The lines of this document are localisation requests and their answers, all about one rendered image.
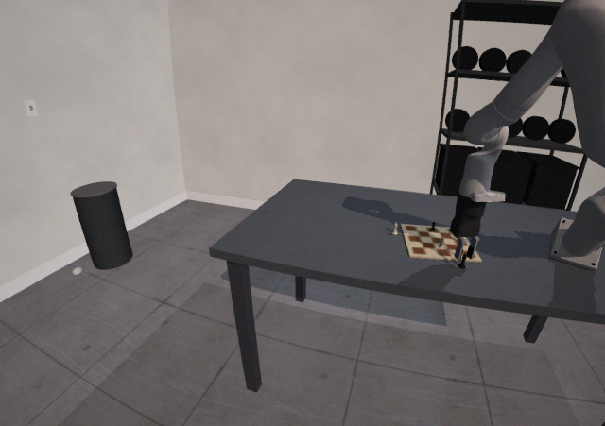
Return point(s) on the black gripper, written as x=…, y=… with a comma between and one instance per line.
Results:
x=473, y=195

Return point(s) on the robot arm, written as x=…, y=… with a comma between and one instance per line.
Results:
x=578, y=37

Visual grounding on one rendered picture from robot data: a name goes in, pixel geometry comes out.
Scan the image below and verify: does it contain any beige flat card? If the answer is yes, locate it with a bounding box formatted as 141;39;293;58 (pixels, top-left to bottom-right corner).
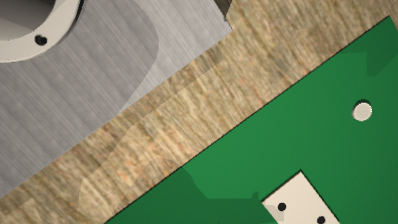
261;171;340;224

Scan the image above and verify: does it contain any green felt table mat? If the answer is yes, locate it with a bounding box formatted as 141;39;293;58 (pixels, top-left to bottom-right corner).
105;16;398;224

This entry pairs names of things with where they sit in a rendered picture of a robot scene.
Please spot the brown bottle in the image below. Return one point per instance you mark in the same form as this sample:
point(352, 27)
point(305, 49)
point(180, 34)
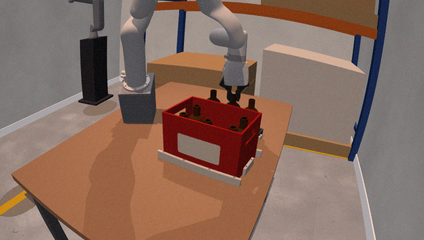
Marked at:
point(197, 114)
point(183, 114)
point(243, 124)
point(207, 121)
point(251, 105)
point(233, 128)
point(234, 101)
point(213, 96)

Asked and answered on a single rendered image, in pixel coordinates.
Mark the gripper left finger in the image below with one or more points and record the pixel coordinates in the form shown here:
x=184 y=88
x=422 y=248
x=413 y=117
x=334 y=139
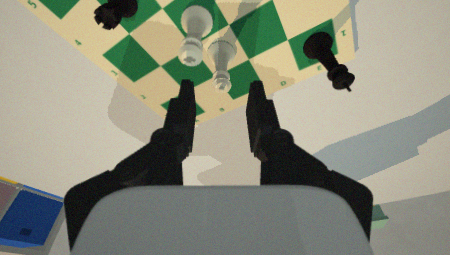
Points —
x=160 y=160

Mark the green and cream chessboard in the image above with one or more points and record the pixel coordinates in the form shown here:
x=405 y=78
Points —
x=141 y=52

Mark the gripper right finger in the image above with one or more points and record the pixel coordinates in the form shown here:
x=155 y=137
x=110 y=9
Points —
x=285 y=163

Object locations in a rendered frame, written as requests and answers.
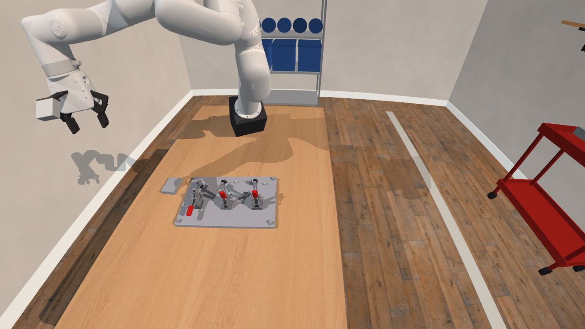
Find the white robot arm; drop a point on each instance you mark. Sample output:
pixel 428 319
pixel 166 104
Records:
pixel 217 22

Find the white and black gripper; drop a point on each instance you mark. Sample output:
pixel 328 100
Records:
pixel 81 96

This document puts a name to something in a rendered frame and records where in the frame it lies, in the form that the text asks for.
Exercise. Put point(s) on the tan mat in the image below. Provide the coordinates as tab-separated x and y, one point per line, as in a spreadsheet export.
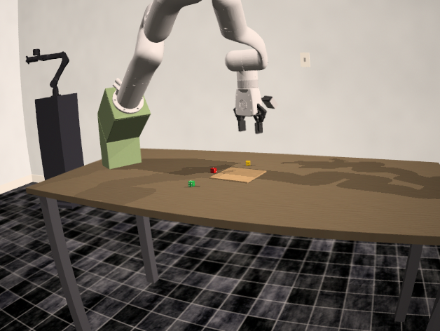
238	175

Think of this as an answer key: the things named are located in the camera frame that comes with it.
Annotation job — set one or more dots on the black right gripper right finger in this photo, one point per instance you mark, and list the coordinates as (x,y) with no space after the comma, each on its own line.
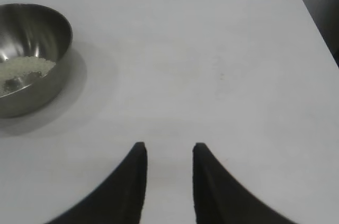
(217,197)

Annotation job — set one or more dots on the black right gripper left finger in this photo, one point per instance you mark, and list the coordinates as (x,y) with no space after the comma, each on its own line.
(119,195)

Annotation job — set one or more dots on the stainless steel mixing bowl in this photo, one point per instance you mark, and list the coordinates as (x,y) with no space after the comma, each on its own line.
(34,30)

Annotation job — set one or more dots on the white uncooked rice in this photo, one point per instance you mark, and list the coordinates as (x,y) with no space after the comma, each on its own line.
(23,67)

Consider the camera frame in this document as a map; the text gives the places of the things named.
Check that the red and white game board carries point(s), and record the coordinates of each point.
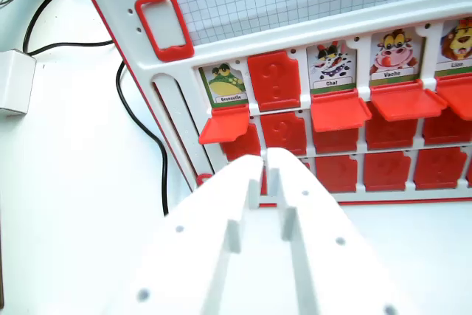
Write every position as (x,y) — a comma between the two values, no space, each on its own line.
(258,5)

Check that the white box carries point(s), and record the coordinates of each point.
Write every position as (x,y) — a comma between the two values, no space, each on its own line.
(14,79)

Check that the red flap with question mark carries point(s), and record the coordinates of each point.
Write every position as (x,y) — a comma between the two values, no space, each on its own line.
(273,80)

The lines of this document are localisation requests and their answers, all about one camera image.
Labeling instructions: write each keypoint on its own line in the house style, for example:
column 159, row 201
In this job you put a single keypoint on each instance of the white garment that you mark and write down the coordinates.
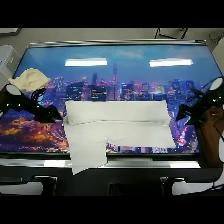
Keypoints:
column 116, row 126

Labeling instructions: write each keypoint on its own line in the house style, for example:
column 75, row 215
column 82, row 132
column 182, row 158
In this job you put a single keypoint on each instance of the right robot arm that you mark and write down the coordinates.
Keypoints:
column 200, row 106

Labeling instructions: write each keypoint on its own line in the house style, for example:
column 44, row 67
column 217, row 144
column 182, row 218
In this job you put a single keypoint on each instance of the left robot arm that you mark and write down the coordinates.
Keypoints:
column 30, row 106

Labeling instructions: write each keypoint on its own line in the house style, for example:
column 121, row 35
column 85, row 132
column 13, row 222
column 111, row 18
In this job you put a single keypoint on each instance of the cream garment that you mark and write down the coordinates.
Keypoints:
column 30, row 80

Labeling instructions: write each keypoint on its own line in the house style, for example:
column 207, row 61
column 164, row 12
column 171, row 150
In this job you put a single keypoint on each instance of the brown garment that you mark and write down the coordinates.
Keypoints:
column 208, row 140

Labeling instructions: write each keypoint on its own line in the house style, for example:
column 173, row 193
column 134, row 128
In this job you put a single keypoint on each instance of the silver frame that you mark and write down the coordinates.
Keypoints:
column 140, row 164

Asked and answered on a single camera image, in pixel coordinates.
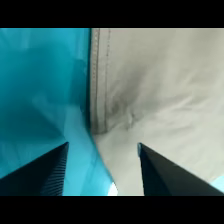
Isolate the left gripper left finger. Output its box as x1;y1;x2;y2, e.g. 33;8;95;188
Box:
0;141;70;197

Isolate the beige shirt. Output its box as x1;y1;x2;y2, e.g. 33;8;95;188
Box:
89;27;224;197

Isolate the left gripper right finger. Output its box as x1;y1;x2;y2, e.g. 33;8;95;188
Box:
137;142;224;197

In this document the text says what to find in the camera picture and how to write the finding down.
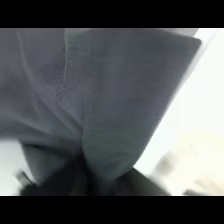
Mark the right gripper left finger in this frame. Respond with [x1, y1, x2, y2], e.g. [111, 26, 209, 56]
[20, 155, 98, 197]

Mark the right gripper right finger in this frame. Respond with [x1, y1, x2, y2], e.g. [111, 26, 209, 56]
[109, 167, 172, 197]

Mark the grey T-shirt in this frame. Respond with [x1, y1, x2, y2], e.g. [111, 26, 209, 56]
[0, 27, 204, 197]

TASK REQUIREMENTS.
Filter the listing down to the lines holding the word "cream", and return those.

RESULT FOR THIS EXERCISE.
Mark the green and cream chessboard in the image above with one or more points and record the pixel coordinates in the form shown here:
In this job you put a single keypoint on each instance of the cream garment that you mark and write down the coordinates.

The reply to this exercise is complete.